::: DATASET CONTENT :::

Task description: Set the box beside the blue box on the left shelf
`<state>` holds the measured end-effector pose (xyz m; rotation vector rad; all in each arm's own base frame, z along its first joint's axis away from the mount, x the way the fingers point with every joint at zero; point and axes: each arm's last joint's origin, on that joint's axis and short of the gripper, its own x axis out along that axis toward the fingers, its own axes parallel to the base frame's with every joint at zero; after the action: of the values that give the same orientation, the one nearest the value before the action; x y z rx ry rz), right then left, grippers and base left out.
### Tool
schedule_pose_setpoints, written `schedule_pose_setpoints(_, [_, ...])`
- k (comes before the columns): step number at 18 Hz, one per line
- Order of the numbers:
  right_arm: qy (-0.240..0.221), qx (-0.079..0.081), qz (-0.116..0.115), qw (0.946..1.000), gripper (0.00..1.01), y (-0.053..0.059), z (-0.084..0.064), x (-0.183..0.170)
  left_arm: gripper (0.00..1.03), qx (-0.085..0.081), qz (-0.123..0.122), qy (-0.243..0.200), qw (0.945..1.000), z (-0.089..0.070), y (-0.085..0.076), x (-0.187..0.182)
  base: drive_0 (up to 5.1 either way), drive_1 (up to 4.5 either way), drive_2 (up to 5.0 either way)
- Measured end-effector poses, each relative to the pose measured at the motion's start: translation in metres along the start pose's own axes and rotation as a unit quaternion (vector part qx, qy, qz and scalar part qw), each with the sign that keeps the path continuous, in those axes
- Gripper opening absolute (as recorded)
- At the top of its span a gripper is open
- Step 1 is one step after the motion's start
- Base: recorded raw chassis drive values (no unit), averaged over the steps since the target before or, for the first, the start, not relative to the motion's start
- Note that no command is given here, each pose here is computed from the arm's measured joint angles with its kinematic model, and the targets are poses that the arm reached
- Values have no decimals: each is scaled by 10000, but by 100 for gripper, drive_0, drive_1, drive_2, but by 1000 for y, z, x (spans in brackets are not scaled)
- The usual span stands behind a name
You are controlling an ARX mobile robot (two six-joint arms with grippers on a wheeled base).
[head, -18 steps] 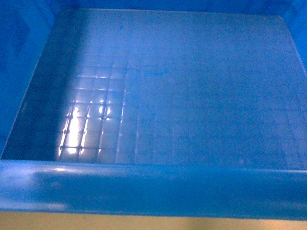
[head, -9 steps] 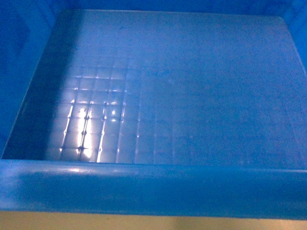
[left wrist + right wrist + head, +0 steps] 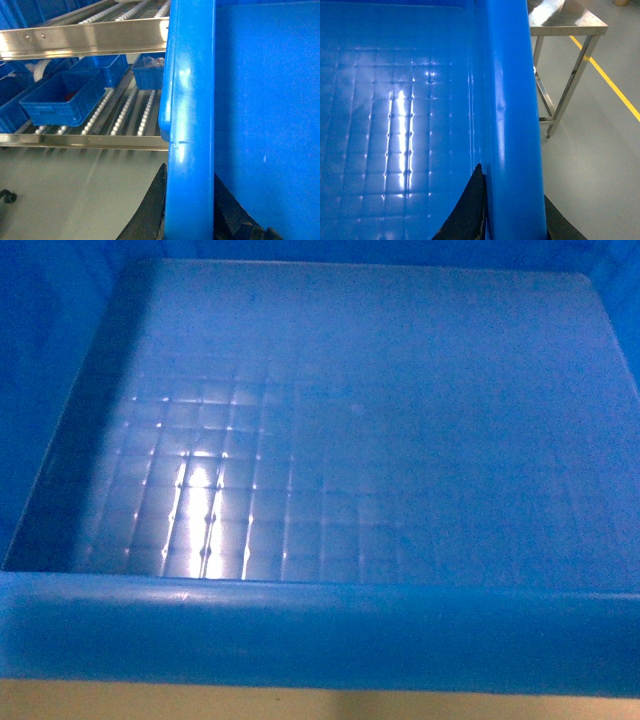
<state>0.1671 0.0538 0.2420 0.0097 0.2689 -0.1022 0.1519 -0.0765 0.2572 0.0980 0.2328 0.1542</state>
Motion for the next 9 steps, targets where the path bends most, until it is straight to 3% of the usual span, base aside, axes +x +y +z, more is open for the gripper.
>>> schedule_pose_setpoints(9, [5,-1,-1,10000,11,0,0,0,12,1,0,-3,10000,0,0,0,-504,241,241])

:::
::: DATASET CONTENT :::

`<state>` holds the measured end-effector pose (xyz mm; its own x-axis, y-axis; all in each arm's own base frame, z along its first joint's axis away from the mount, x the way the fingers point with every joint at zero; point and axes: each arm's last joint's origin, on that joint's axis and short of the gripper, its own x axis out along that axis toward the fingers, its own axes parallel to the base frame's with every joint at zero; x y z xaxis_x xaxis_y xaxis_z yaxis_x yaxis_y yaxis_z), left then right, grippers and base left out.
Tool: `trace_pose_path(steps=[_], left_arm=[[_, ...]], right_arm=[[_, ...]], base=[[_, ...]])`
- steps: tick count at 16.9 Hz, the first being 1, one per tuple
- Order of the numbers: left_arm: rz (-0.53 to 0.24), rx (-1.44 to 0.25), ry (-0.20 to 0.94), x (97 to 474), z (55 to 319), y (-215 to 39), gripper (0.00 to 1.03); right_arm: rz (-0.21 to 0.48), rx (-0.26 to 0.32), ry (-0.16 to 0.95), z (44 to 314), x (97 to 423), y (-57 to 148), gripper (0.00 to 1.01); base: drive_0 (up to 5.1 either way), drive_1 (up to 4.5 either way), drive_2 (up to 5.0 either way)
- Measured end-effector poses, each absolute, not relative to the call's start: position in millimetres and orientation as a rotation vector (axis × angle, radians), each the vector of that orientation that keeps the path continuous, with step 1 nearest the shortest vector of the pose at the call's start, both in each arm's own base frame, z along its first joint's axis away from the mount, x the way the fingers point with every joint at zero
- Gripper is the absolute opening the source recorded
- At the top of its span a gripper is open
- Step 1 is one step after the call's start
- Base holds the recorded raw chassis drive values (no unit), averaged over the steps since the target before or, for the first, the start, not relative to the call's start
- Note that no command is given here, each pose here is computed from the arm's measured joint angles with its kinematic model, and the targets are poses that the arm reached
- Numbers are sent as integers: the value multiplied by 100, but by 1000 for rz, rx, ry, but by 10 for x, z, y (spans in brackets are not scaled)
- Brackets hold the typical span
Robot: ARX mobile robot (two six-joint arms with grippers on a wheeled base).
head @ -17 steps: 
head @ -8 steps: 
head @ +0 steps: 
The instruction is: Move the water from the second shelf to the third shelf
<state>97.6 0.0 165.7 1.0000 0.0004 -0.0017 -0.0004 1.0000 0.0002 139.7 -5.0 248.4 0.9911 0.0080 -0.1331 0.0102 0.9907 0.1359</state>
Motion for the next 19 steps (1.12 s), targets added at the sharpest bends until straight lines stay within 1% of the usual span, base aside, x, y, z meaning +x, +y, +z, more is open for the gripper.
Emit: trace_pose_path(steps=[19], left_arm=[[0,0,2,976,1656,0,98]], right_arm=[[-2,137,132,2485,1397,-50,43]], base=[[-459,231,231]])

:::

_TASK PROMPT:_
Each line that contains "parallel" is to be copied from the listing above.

_EXERCISE RESULT:_
`<state>` holds the measured end-effector pose (xyz m; rotation vector rad; all in each arm's own base frame, z along its first joint's axis away from the mount, x the way the fingers point with every joint at zero; point and axes: each arm's last joint's origin, on that joint's axis and short of the gripper, its own x axis out along that axis toward the fingers, its own axes parallel to the base frame's with every joint at zero; after the action: of the values that give the same orientation, the one nearest the value before the action; x y z rx ry rz), right then left, grippers and base left out.
`<state>` holds the measured end-effector pose (xyz mm; its own x-axis, y-axis; all in each arm's own base frame, z along its first joint's axis away from the mount, x the way the fingers point with every joint at zero; point and axes: each arm's last joint's origin, on that joint's axis and short of the gripper, its own x axis out along that axis toward the fingers, its own axes parallel to the base frame's with every joint at zero; x y z xaxis_x xaxis_y xaxis_z yaxis_x yaxis_y yaxis_z), left then right, grippers and base left out.

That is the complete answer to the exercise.